## Problem to work on
Set down each line of the data below exactly as it stands, dropping the pictures.

==========

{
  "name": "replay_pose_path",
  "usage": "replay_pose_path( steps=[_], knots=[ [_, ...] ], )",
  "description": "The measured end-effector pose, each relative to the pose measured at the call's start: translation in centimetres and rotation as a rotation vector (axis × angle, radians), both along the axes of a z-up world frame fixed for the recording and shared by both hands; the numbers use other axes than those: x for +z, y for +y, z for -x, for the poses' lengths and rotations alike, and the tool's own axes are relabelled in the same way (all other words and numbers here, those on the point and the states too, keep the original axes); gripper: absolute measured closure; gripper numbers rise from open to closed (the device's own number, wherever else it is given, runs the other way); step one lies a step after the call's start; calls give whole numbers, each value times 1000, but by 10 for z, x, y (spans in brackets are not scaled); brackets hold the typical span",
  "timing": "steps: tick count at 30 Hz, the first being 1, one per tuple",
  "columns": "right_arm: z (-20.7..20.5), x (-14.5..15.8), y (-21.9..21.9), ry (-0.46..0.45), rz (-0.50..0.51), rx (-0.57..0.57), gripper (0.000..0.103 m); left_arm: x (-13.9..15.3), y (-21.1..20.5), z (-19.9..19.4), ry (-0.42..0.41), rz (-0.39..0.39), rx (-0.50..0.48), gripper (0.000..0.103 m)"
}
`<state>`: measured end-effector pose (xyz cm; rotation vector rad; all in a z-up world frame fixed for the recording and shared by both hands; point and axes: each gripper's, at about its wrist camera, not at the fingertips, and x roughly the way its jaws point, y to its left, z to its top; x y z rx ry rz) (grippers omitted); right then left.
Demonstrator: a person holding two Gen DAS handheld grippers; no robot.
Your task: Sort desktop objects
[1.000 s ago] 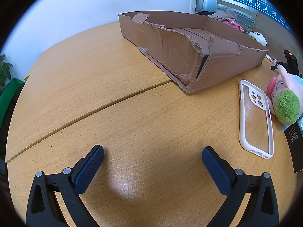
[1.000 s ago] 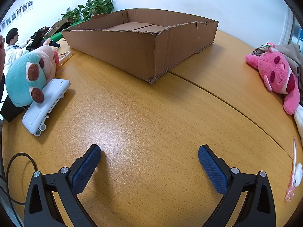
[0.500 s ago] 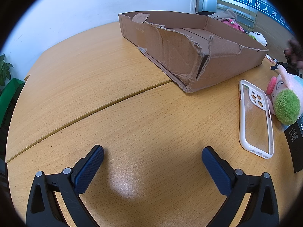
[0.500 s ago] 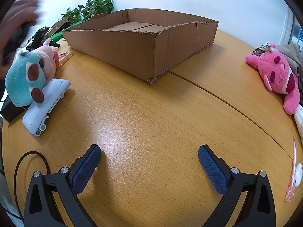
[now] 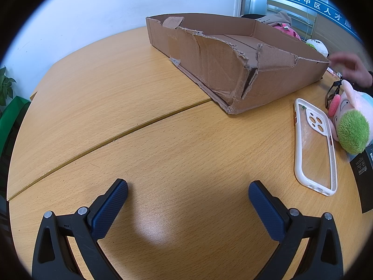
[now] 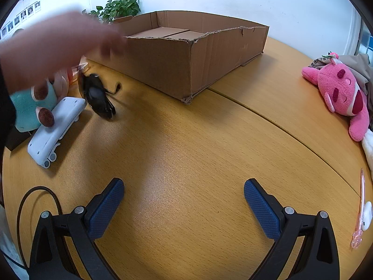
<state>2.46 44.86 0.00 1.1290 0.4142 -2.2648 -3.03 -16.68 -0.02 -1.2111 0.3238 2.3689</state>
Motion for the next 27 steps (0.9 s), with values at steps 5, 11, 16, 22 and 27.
replay_pose_path(
  steps=[5, 11, 16, 22, 27],
  knots=[
    [0, 0, 0, 0, 0, 0, 0, 0, 0, 0, 0, 1, 0, 0],
    [0, 0, 0, 0, 0, 0, 0, 3, 4, -9, 0, 0, 63, 0],
    [0, 0, 0, 0, 0, 1, 0, 4, 8, -24, 1, 2, 142, 0],
    [0, 0, 1, 0, 0, 1, 0, 3, 15, -49, 0, 0, 151, 0],
    [0, 0, 1, 0, 0, 1, 0, 1, 32, -67, 2, 0, 127, 0]
  ],
)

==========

## Answer space
{
  "name": "replay_pose_path",
  "usage": "replay_pose_path( steps=[_], knots=[ [_, ...] ], )",
  "description": "The measured end-effector pose, each relative to the pose measured at the call's start: translation in centimetres and rotation as a rotation vector (axis × angle, radians), both along the axes of a z-up world frame fixed for the recording and shared by both hands; the numbers use other axes than those: x for +z, y for +y, z for -x, for the poses' lengths and rotations alike, and the tool's own axes are relabelled in the same way (all other words and numbers here, those on the point and the states too, keep the original axes); gripper: absolute measured closure; gripper numbers rise from open to closed (the device's own number, wherever else it is given, runs the other way); step one lies a step after the call's start; calls give whole numbers, each value times 1000, but by 10 for z, x, y (spans in brackets are not scaled); brackets hold the typical span",
  "timing": "steps: tick count at 30 Hz, the first being 1, one per tuple",
  "columns": "right_arm: z (-20.7..20.5), x (-14.5..15.8), y (-21.9..21.9), ry (-0.46..0.45), rz (-0.50..0.51), rx (-0.57..0.57), gripper (0.000..0.103 m); left_arm: x (-13.9..15.3), y (-21.1..20.5), z (-19.9..19.4), ry (-0.42..0.41), rz (-0.39..0.39), rx (-0.50..0.48), gripper (0.000..0.103 m)"
}
`<state>`: measured end-effector pose (xyz cm; rotation vector rad; all in a z-up world frame fixed for the recording and shared by both hands; point and axes: each gripper's, at about its wrist camera, not at the fingertips, and x roughly the way its jaws point, y to its left, z to its top; x y z rx ry rz) (grippers omitted); right then left.
Demonstrator: a person holding two Gen DAS handheld grippers; no robot.
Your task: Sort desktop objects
[1.000 s ago] 
[1.000 s ago] 
[0.500 s ago] 
[0.500 s ago] 
[now] 
[now] 
<state>2.46 44.86 0.00 1.1290 0.4142 -2.2648 -3.03 -16.68 -0.02 -1.2111 0.3238 2.3689</state>
Motion for the next 27 steps (0.9 s), with values at steps 5, 11, 16, 22 and 27.
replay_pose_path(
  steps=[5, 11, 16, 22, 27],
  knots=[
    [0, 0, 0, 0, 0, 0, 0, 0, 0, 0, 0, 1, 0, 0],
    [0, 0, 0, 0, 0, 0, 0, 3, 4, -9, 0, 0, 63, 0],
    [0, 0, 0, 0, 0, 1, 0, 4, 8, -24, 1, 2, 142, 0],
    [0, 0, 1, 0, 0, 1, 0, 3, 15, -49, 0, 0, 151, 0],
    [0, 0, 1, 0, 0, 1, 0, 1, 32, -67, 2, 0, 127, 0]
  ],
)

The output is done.